Some critics have complained that there is little goodheartedness and no salvation in Antunes’s novels, his characters being motivated by greed and envy, their relationships marked more by hatred than love. In his defense one might point out that when virtue and love appear in novels (even contemporary ones), they are almost always purer, or at least more noble, than in the “real” world, so that we are not used to receiving in literature what we experience in life: love and hate mixed together, and envy or self-interest tainting even our high-minded acts. According to this view, Antunes is simply being more honest, and if his works do not “elevate” us in the traditional sense, they perhaps help us to accept and appreciate the complexity and ambivalence of our natural sentiments. Treatise on the Passions of the Heart, like the author’s other works, celebrates passions of whatever stripe or color, and in their motley combinations, as they exist in the human heart.
A Ordem Natural das Coisas (1992; The Natural Order of Things) is the closest Antunes has come to writing a detective story. It is also a novel within a novel, invented by a dying woman who lives alone, filling the solitude of her waning existence with ghosts that she molds and manipulates, to stave off the thought of her approaching death. Antunes’s tenth novel, A Morte de Carlos Gardel (1994; The Death of Carlos Gardel), is concerned with the ordinary dramas of middle-class suburbanites, and most especially of the flawed or failed loves occurring and recurring over the course of several generations. The author has pruned some of the adjectives and elaborate metaphors from his baroque style, while the novelistic structure has become more complex.
In an interview published in April 1994, Antunes announced that he had reached a terminus and would strike out in a brand-new direction, both stylistically and thematically. Though he had not begun writing it, he believed that his next novel would have something to do with the “new religions.”

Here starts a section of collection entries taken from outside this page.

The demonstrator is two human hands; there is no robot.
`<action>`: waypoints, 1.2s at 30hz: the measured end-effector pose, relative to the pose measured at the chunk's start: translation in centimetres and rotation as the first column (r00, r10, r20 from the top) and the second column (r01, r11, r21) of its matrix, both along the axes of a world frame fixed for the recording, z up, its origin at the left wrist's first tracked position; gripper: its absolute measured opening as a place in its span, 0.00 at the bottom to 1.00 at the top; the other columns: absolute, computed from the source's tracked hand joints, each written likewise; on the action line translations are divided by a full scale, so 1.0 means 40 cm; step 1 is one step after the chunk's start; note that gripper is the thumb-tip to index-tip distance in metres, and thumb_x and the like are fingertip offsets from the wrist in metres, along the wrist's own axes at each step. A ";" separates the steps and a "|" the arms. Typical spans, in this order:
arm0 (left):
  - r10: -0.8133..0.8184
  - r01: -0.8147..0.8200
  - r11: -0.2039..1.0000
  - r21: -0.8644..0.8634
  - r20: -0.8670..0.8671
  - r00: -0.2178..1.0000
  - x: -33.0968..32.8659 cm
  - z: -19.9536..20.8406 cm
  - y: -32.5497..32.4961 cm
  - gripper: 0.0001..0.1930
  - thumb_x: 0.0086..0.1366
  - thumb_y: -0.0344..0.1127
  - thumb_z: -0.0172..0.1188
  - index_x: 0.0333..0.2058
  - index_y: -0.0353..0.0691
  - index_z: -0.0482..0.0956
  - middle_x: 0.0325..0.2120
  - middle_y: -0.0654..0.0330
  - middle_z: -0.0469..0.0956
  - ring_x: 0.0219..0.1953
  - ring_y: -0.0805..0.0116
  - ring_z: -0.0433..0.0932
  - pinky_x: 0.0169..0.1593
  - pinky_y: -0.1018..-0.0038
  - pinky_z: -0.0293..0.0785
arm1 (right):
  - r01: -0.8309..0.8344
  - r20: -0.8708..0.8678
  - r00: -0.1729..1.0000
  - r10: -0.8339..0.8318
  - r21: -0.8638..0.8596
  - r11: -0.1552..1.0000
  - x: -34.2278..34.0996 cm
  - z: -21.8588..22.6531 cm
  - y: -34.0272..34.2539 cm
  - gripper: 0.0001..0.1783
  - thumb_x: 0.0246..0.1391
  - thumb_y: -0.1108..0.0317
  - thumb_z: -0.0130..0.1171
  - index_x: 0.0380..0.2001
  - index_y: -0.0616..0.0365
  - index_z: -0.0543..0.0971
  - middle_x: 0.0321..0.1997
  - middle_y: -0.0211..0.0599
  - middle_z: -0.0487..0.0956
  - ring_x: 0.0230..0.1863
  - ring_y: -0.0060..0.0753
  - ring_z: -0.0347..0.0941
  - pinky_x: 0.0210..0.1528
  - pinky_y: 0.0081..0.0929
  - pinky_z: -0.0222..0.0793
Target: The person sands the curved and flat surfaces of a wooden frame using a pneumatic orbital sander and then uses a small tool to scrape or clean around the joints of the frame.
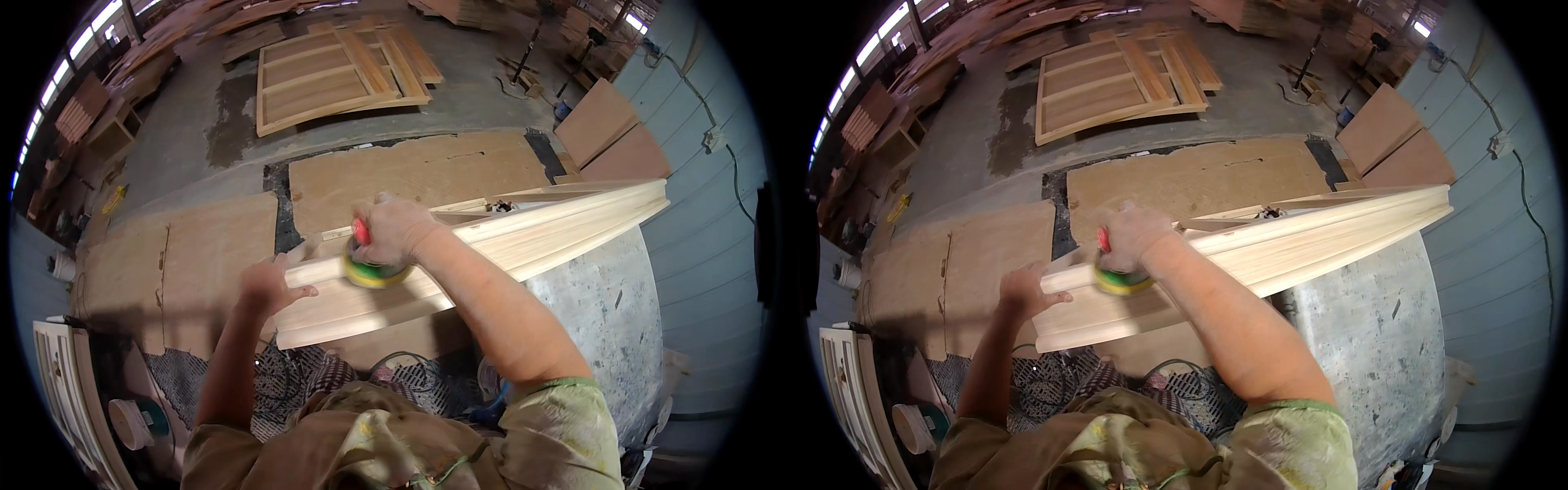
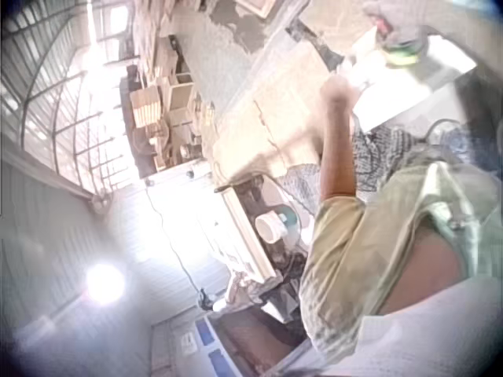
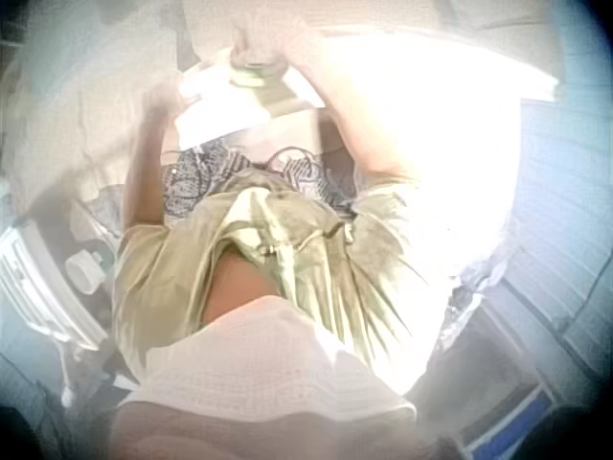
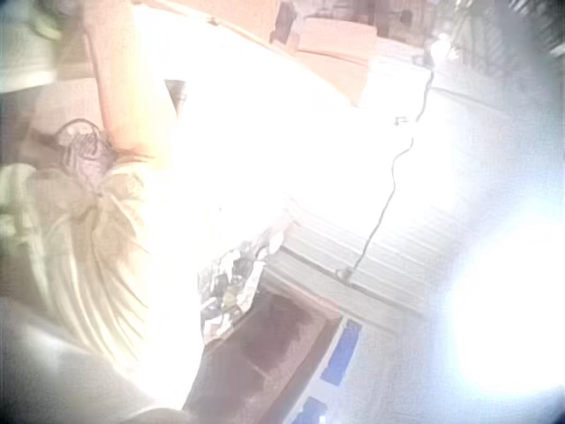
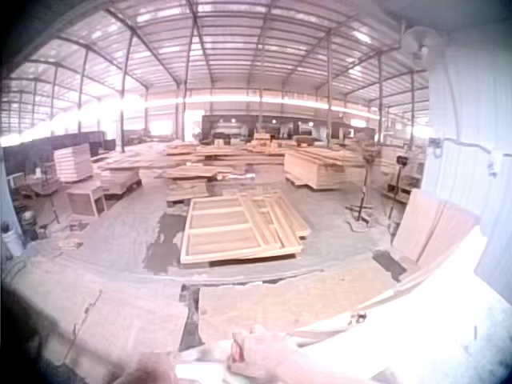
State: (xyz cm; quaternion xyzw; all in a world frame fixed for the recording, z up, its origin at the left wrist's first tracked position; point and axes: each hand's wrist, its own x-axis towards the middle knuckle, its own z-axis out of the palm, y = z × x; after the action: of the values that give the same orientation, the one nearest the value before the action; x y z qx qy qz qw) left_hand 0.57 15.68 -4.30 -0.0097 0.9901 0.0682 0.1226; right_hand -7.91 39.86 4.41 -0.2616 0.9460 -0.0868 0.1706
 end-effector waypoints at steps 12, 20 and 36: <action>-0.158 0.174 0.984 0.049 -0.233 0.960 -0.008 -0.034 0.030 0.41 0.37 0.68 0.66 0.38 0.34 0.74 0.32 0.52 0.78 0.37 0.54 0.78 0.40 0.64 0.74 | 0.595 -0.066 0.802 -0.593 0.174 0.785 -0.096 0.018 0.461 0.38 0.36 0.48 0.68 0.49 0.57 0.70 0.46 0.47 0.77 0.48 0.47 0.74 0.51 0.36 0.70; -0.166 0.178 0.983 0.033 -0.224 0.960 0.005 -0.001 0.004 0.39 0.37 0.67 0.66 0.35 0.35 0.75 0.31 0.54 0.78 0.34 0.56 0.78 0.40 0.64 0.72 | 0.547 -0.168 0.822 -0.544 -0.034 0.837 -0.015 0.002 0.271 0.31 0.36 0.53 0.69 0.43 0.52 0.69 0.48 0.46 0.72 0.48 0.52 0.71 0.49 0.40 0.69; -0.371 0.367 0.923 0.115 0.017 0.929 -0.089 0.034 0.201 0.32 0.52 0.62 0.60 0.38 0.35 0.70 0.31 0.48 0.78 0.35 0.51 0.78 0.40 0.59 0.74 | 0.611 -0.378 0.637 -0.672 -0.283 0.739 0.037 -0.061 0.464 0.33 0.40 0.50 0.66 0.48 0.51 0.67 0.45 0.49 0.70 0.37 0.51 0.75 0.38 0.43 0.74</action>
State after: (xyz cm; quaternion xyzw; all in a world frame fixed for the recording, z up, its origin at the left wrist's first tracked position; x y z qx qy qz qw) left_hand -3.00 23.71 -2.93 0.1821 0.9664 0.0981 0.1525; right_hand -6.44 58.43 1.97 0.0688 0.9812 -0.1382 -0.1158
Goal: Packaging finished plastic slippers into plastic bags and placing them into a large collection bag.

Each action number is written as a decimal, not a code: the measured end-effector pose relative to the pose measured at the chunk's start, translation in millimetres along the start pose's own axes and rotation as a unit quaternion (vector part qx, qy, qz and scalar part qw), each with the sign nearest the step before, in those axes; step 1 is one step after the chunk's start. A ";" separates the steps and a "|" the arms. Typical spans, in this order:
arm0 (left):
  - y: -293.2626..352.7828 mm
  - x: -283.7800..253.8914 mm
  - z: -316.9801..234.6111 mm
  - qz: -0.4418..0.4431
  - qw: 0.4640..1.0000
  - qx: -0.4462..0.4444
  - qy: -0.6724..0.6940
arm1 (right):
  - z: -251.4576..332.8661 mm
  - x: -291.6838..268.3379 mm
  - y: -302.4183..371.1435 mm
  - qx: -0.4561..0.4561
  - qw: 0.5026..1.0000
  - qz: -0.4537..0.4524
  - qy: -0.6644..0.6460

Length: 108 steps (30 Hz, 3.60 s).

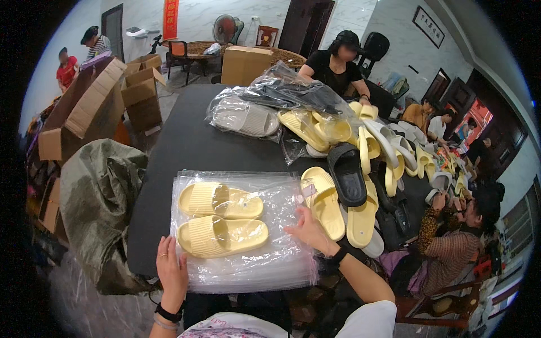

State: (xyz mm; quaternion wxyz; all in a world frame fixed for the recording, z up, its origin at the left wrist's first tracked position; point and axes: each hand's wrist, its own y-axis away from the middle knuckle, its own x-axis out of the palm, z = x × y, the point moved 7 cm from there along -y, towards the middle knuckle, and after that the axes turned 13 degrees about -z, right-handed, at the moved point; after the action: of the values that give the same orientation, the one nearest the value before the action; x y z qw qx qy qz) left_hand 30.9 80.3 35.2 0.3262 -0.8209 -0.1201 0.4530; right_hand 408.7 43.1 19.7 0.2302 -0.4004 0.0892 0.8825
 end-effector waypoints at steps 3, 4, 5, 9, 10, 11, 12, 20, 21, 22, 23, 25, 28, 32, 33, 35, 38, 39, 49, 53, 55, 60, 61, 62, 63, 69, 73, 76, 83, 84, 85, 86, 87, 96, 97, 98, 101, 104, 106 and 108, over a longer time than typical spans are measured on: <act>4.4 13.5 -9.0 0.086 0.994 0.024 0.058 | 10.3 -8.7 8.9 0.003 0.999 0.052 0.009; 11.2 22.8 -7.1 0.119 0.990 0.017 0.069 | 17.1 -6.5 18.7 0.052 0.987 0.127 -0.077; 16.1 29.2 -5.9 0.152 0.985 0.010 0.079 | 21.0 -0.8 26.9 0.101 0.961 0.202 -0.162; 22.4 36.8 -4.0 0.176 0.984 0.013 0.038 | -0.9 8.7 32.6 0.070 0.941 0.238 -0.231; 22.9 38.3 -4.5 0.177 0.983 0.013 0.039 | -3.6 8.3 28.5 -0.015 0.963 0.221 -0.151; 22.8 38.9 -4.8 0.173 0.984 0.011 0.040 | -3.8 6.6 26.6 -0.101 0.972 0.201 -0.070; 22.6 39.5 -4.9 0.169 0.985 0.009 0.041 | -8.4 4.7 24.9 -0.100 0.972 0.202 -0.070; 27.7 44.7 -0.5 0.156 0.987 0.019 0.018 | 69.0 2.1 -10.1 -0.298 0.932 0.204 0.023; 27.8 44.5 -1.2 0.150 0.988 0.023 0.022 | 69.2 14.1 -10.6 -0.303 0.914 0.266 -0.037; 26.8 44.1 -1.2 0.146 0.989 0.021 0.021 | 75.8 27.2 -9.5 -0.387 0.886 0.256 0.003; 26.7 44.1 -2.1 0.151 0.988 0.019 0.022 | 74.5 38.3 -11.6 -0.393 0.883 0.257 0.004; 25.1 43.4 -2.8 0.150 0.988 0.012 0.019 | 84.8 52.9 -3.4 -0.557 0.812 0.155 0.085; 25.7 41.4 -1.2 0.153 0.988 0.002 0.018 | 109.7 78.1 -7.4 -0.519 0.844 0.122 0.063; 28.5 40.8 1.6 0.159 0.987 -0.003 0.003 | 144.8 97.4 -8.1 -0.430 0.890 0.130 0.080; 29.4 40.5 2.2 0.159 0.987 -0.002 0.003 | 150.2 103.1 -9.0 -0.377 0.910 0.154 0.082; 27.1 42.2 -3.1 0.153 0.988 0.006 0.008 | 142.7 115.5 -12.0 -0.444 0.891 0.088 -0.037; 28.7 42.6 -2.0 0.163 0.987 -0.001 0.004 | 144.6 127.5 -13.7 -0.462 0.886 0.040 -0.010; 27.9 42.5 -2.9 0.156 0.988 0.001 0.007 | 144.2 126.9 -15.4 -0.459 0.887 0.046 -0.010; 24.0 41.5 -5.3 0.155 0.988 0.015 -0.012 | 101.7 8.8 -3.1 -0.468 0.869 -0.010 0.161; 21.5 38.4 -8.2 0.156 0.988 0.017 -0.006 | 63.0 -65.7 7.2 -0.372 0.883 -0.129 0.256; 19.5 38.0 -10.8 0.165 0.986 -0.001 -0.027 | 49.6 -102.6 20.9 -0.314 0.883 -0.212 0.276; 13.0 31.9 -13.7 0.129 0.987 0.043 -0.083 | 63.6 -170.9 49.0 -0.192 0.913 -0.361 0.001; 13.9 32.3 -12.3 0.130 0.988 0.043 -0.078 | 65.2 -181.0 53.7 -0.170 0.906 -0.383 -0.054; 13.6 33.7 -12.2 0.132 0.987 0.046 -0.083 | 52.8 -192.2 57.4 -0.094 0.918 -0.376 -0.087; 13.1 34.6 -12.0 0.133 0.986 0.048 -0.089 | 30.3 -201.1 64.3 -0.084 0.918 -0.373 -0.102; 13.2 30.3 1.4 0.145 0.986 0.032 -0.074 | -106.0 -170.4 218.0 -0.047 0.917 -0.283 -0.277; 18.4 44.5 -9.0 0.151 0.986 0.044 -0.064 | 41.9 -43.5 96.6 0.001 0.880 -0.240 -0.409; 23.0 46.7 -0.5 0.141 0.986 0.031 -0.082 | 105.7 57.3 71.1 0.025 0.843 -0.182 -0.506; 22.6 41.3 0.2 0.112 0.993 0.016 -0.045 | 41.2 31.6 87.9 0.088 0.719 -0.005 -0.690; 21.1 37.7 1.6 0.107 0.993 0.012 -0.043 | 18.8 17.1 100.3 0.100 0.698 0.021 -0.709; 19.0 37.9 -1.6 0.104 0.994 0.014 -0.033 | 8.5 0.2 98.6 0.111 0.676 0.038 -0.727; 16.9 39.1 -3.8 0.106 0.994 0.014 -0.026 | 6.6 -1.4 101.6 0.120 0.655 0.054 -0.744; 15.2 40.1 -5.4 0.106 0.994 0.015 -0.025 | -22.8 -8.9 108.1 0.171 0.627 0.038 -0.759; 16.7 38.3 -2.0 0.104 0.994 0.009 -0.032 | 72.1 -31.9 52.4 0.014 0.851 -0.065 -0.522; 15.6 37.2 -2.9 0.098 0.995 0.010 -0.032 | 95.3 -16.8 41.5 -0.088 0.935 -0.091 -0.330; 16.4 37.8 -1.8 0.096 0.995 0.016 -0.031 | 131.0 1.2 38.6 -0.186 0.954 -0.097 -0.212; 19.6 41.2 -7.7 0.090 0.993 0.068 -0.028 | 166.3 88.6 48.5 -0.262 0.957 0.024 -0.120; 17.9 38.5 -7.9 0.085 0.995 0.028 0.049 | 169.2 137.0 48.5 -0.278 0.956 0.070 -0.059; 24.5 43.4 -0.1 0.122 0.992 0.006 0.004 | 159.6 144.9 33.3 -0.278 0.957 0.070 -0.037; 28.1 44.1 5.3 0.107 0.993 0.019 -0.055 | 139.9 126.0 9.7 -0.216 0.975 0.010 -0.056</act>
State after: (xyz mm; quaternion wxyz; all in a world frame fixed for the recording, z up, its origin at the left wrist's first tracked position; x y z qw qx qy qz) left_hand 48.5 83.0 -14.3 0.2841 -0.7966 -0.0412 0.5319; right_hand 238.8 124.6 18.1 0.1343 -0.3896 -0.1123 0.9042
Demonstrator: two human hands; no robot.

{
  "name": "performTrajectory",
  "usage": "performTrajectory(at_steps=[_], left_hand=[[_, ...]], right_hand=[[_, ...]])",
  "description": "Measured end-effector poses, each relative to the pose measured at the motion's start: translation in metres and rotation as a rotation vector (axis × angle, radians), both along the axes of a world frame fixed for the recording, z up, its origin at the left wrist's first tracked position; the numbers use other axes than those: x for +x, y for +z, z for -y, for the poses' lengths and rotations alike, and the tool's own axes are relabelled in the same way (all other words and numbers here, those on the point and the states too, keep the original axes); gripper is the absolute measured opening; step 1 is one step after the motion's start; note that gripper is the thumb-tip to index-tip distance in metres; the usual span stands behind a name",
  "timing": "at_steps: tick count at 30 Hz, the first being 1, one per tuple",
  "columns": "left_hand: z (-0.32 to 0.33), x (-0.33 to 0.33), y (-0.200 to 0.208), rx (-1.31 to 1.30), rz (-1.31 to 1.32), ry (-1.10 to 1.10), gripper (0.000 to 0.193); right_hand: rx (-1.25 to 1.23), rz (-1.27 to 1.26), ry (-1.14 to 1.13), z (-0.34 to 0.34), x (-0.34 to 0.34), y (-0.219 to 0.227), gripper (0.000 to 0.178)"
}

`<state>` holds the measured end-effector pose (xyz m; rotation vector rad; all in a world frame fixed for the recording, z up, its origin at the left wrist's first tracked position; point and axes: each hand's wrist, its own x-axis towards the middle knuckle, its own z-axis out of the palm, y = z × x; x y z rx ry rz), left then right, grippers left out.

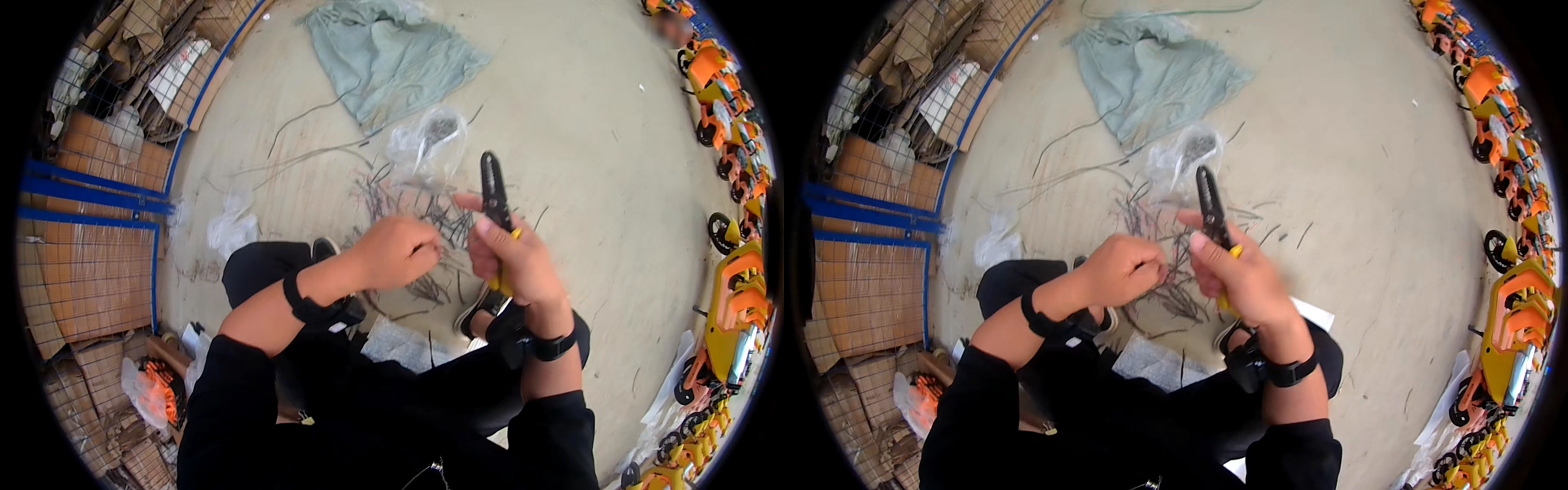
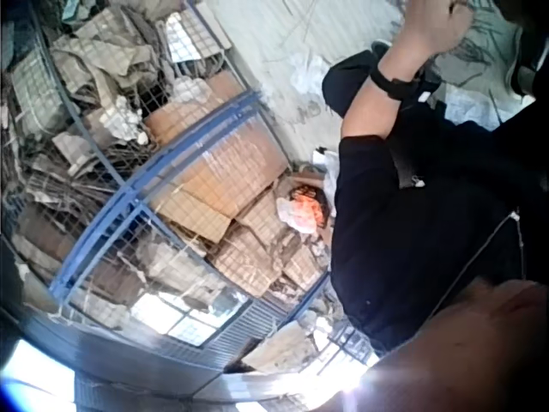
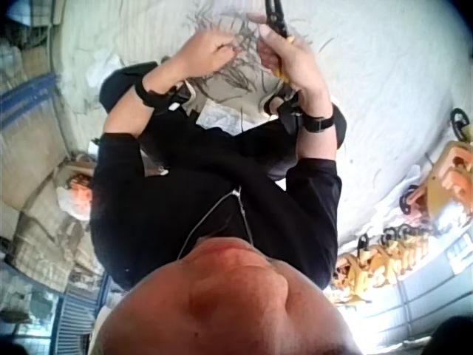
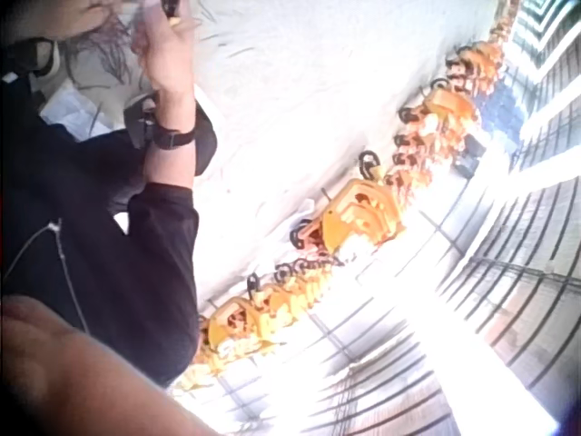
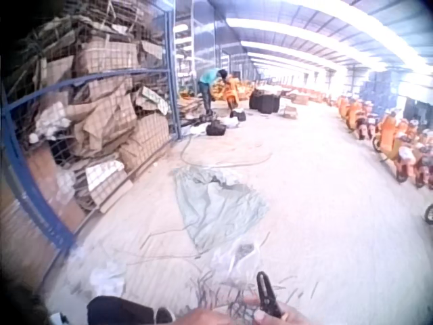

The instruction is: The person sits on the floor of a warehouse and uses yellow-handled wire cutters to strip insulation from thin wires. They repeatedly pick up wires from a pile, cut the ends, and drop the pieces back onto the floor.

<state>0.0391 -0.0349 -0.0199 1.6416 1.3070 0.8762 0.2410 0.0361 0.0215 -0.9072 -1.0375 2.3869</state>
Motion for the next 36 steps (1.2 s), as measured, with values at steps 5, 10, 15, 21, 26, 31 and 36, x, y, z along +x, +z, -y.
performTrajectory(at_steps=[5,10,15,21,26,31,36], left_hand=[[0.005,-0.016,0.026,-0.334,0.268,-0.123,0.020],[0.014,-0.020,0.026,-0.661,0.592,-0.070,0.020],[0.011,-0.025,0.026,-0.789,0.708,-0.132,0.020],[0.016,-0.027,0.026,-0.823,0.780,-0.145,0.021],[0.017,-0.028,0.029,-0.861,0.799,-0.145,0.022],[0.018,-0.027,0.037,-0.864,0.776,-0.148,0.023],[0.020,-0.028,0.030,-0.895,0.787,-0.203,0.023]], right_hand=[[-0.162,-0.151,0.018,0.003,0.001,0.020,0.047],[-0.135,-0.216,0.045,0.005,0.000,0.023,0.050],[-0.168,-0.257,0.051,0.005,0.004,0.025,0.053],[-0.170,-0.288,0.049,0.005,0.004,0.027,0.057],[-0.136,-0.278,0.052,0.002,0.009,0.032,0.060],[-0.083,-0.234,0.031,0.004,0.011,0.036,0.067],[-0.050,-0.235,0.041,0.006,0.016,0.040,0.068]])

WORKS IN ENGLISH TRANSLATION: South of Nowhere (1983) was translated by Elizabeth Lowe. Gregory Rabassa translated Fado Alexandrino (1990) and parts of The Return of the Caravels (1991, in periodicals). Richard Zenith translated An Explanation of the Birds (1991), Act of the Damned (1993), and part of Treatise on the Passions of the Heart (1994, in a periodical). ABOUT: Periodicals – New York Times Book Review July 24, 1983; Harper’s August 1983; The Literary Review (London) December 1983; The Guardian July 20, 1984; New York Times Book Review August 18, 1991; Choice February 1992; Times Literary Supplement September 11, 1992; Independent October 17, 1993; Times Literary Supplement October 22, 1993.